Graveslab, Fethard, Co. Tipperary
Co. Tipperary |
Tombs & Memorials
Against the north wall of the north transept of Fethard's Augustinian abbey, a row of graveslabs leans in relative obscurity.
The second from the east is easy to overlook: plain stone, no decorative carving, no heraldic motif, nothing to catch the eye from a distance. What it has instead is a marginal inscription running in plain Latin script around its edges, carrying a quiet domestic record from the late seventeenth century that has survived in stone long after almost everything else about these two people has disappeared.
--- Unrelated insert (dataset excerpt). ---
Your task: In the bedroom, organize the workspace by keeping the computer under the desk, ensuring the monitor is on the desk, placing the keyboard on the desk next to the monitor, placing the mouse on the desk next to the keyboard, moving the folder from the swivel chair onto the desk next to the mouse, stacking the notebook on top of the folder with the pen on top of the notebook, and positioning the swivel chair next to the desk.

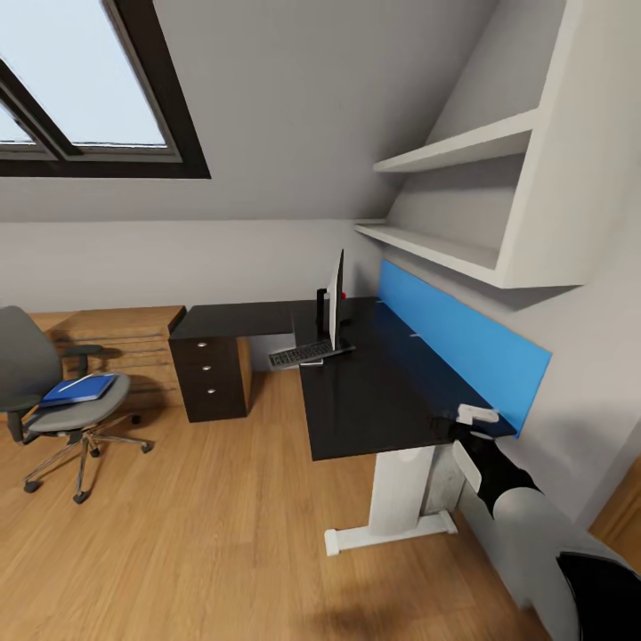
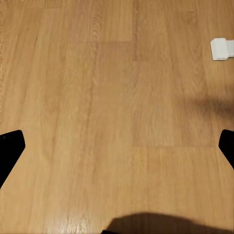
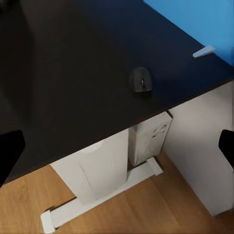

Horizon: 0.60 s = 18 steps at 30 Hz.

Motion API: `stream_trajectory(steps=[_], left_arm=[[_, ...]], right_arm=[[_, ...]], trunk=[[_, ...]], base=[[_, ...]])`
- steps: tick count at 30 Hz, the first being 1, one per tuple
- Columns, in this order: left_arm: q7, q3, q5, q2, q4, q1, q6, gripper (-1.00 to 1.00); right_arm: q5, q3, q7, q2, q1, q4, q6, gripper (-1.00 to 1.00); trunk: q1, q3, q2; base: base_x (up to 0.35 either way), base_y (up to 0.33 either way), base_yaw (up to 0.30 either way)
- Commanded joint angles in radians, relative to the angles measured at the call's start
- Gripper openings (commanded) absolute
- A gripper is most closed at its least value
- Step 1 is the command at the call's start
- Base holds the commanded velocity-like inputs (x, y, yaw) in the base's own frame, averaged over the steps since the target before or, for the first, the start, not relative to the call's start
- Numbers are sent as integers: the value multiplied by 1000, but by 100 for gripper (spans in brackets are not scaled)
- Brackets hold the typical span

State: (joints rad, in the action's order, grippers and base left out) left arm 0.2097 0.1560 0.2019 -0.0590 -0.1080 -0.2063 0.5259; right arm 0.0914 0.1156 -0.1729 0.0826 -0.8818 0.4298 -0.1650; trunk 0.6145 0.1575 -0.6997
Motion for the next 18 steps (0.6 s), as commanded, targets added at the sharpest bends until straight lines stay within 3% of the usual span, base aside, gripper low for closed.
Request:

The slab measures 1.83 metres long and just under a metre wide, and its inscription was transcribed by a researcher named Brennan in the 1860s. A sketch Brennan produced at the time turned out to be misleading: the typeface used in the drawing suggested the lettering was in Black Letter, the dense Gothic script familiar from medieval manuscripts and printed books, when in fact the inscription on the stone is in plain Roman-style lettering, and the words are not laid out as Brennan's sketch implied. A translation published by Knowles in 1903 clarifies what the slab actually says. It records Bernard Kearney, a burgess of Fethard, meaning a freeman of the town with certain civic rights and standing, son of Maurice Kearney, also a burgess. Bernard died on the 27th of April 1682, aged thirty-eight. His wife, Catherine Kearney, born Dwyer, commissioned the stone and had it erected in 1687, five years after his death. The slab is unusual precisely because of what it lacks: no imagery, no flourish, just the bare facts of a life and a relationship, recorded in stone at a town already centuries old by the time Catherine Dwyer arranged for this to be made.